Correlated Subqueries
Introduction
When working with databases, you'll often need to write queries that depend on data from other parts of your database. Correlated subqueries are a powerful SQL technique that allows you to reference columns from the outer query within an inner query. Unlike regular subqueries that can be executed independently, correlated subqueries are dependent on the outer query and must be re-evaluated for each row processed by the outer query.
Think of correlated subqueries as a way to perform row-by-row processing in SQL, where each row in the outer query is analyzed in relation to other rows or tables.
Basic Concept
A correlated subquery is a subquery that references columns from the outer query.
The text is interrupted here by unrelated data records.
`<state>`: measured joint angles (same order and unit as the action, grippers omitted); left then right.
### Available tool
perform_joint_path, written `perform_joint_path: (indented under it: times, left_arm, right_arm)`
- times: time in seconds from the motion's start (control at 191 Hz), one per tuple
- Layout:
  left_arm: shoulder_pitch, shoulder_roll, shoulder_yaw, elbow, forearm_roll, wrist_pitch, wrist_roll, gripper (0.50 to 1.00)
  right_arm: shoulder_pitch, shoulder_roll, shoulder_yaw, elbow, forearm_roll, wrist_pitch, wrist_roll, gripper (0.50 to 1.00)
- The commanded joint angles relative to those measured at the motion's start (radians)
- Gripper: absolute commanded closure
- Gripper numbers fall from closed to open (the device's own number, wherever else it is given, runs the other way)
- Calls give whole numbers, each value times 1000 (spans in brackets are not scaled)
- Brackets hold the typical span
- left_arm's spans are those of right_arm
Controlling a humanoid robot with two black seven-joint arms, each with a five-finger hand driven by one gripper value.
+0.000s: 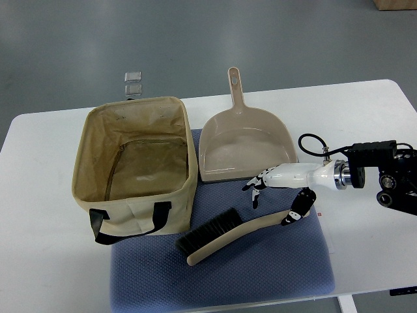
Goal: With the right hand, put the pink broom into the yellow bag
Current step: 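Lower the right hand toward the beige brush handle beside the dustpan, then close the right hand fingers around the brush handle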
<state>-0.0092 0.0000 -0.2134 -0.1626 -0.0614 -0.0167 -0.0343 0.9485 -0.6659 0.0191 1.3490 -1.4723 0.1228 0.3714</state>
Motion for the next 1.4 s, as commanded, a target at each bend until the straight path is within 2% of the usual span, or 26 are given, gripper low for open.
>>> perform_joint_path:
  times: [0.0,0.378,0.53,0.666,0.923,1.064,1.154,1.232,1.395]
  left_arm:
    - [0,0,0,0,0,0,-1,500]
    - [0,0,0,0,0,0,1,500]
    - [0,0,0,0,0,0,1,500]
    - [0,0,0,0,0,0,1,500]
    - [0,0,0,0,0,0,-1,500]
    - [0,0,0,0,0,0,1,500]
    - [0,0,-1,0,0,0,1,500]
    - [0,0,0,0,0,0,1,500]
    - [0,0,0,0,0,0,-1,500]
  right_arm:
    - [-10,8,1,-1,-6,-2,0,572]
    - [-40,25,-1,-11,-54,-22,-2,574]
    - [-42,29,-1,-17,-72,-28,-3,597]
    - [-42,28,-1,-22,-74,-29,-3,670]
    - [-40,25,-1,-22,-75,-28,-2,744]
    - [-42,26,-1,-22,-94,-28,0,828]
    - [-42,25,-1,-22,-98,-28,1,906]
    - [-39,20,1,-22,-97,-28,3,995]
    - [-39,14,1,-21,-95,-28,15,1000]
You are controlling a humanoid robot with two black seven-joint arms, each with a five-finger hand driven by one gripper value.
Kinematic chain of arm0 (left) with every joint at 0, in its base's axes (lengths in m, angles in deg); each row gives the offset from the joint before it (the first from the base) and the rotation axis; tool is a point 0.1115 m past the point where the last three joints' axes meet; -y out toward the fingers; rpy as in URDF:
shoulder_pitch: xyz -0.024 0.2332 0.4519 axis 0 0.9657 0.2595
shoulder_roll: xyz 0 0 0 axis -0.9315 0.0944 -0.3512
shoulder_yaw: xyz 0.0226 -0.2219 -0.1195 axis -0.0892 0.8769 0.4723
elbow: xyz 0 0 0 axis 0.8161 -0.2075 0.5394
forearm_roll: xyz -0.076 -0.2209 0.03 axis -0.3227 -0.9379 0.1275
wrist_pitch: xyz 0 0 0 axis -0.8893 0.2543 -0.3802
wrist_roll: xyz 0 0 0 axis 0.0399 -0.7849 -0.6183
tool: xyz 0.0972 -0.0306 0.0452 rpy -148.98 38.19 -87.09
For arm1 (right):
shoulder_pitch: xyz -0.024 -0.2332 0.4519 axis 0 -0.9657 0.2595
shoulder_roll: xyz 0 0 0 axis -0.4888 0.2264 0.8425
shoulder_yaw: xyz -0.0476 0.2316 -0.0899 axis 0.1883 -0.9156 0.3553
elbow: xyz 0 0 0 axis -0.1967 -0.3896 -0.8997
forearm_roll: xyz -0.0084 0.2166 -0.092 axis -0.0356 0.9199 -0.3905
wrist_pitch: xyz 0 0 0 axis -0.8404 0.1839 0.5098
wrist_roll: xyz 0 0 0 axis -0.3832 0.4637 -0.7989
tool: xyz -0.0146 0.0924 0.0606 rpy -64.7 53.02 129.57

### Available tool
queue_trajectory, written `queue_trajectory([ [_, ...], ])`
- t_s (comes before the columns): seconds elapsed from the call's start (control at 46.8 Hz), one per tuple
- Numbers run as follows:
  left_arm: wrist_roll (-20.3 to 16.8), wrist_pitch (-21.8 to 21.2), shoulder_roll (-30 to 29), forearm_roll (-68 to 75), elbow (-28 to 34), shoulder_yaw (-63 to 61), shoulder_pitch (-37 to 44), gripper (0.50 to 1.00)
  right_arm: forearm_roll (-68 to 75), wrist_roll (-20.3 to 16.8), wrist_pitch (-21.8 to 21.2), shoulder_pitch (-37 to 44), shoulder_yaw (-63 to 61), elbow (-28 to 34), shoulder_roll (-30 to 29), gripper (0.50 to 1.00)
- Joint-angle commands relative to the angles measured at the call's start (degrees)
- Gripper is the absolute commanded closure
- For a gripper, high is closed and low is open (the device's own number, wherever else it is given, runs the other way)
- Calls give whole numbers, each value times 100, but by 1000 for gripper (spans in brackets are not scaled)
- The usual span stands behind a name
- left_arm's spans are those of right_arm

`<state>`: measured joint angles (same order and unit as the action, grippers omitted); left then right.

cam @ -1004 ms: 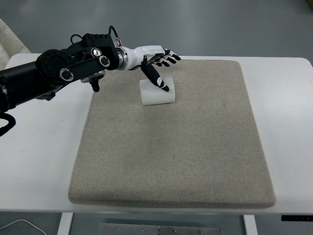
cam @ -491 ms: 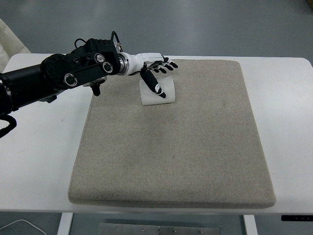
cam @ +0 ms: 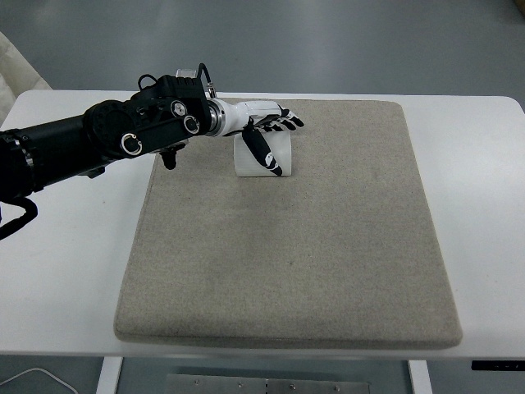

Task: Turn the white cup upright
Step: 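Close the left hand fingers around the lying cup, then roll the cup with the left hand, tilting its opening upward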

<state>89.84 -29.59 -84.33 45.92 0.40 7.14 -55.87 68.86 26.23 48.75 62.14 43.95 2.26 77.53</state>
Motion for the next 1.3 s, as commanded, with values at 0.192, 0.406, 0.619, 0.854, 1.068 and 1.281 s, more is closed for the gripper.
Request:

This creates a dependency between the inner and outer queries, causing the inner query to execute once for each row processed by the outer query.
The basic structure looks like this:
SELECT column1, column2, ...
FROM table1 outer
WHERE column1 operator (
    SELECT column1, column2, ...
    FROM table2
    WHERE outer.column = table2.column
);
Notice the reference to outer.column in the inner query - this is what makes it "correlated" with the outer query.
How Correlated Subqueries Work
Let's break down the execution process:
For each row in the outer query:
- The database engine selects a row from the outer query
- The inner query executes using values from the current outer query row
- The result of the inner query is used to determine if the current outer row meets the conditions
- The process repeats for each row in the outer table
Common Use Cases
1. Finding Records with Related Data
One common use is to find records that have specific related records in another table.
For example, find all employees who manage at least one department:
SELECT employee_id, first_name, last_name
FROM employees emp
WHERE EXISTS (
    SELECT 1
    FROM departments dept
    WHERE dept.manager_id = emp.employee_id
);
2. Comparing Against Aggregates Within Groups
Correlated subqueries excel at comparing values against aggregates within groups.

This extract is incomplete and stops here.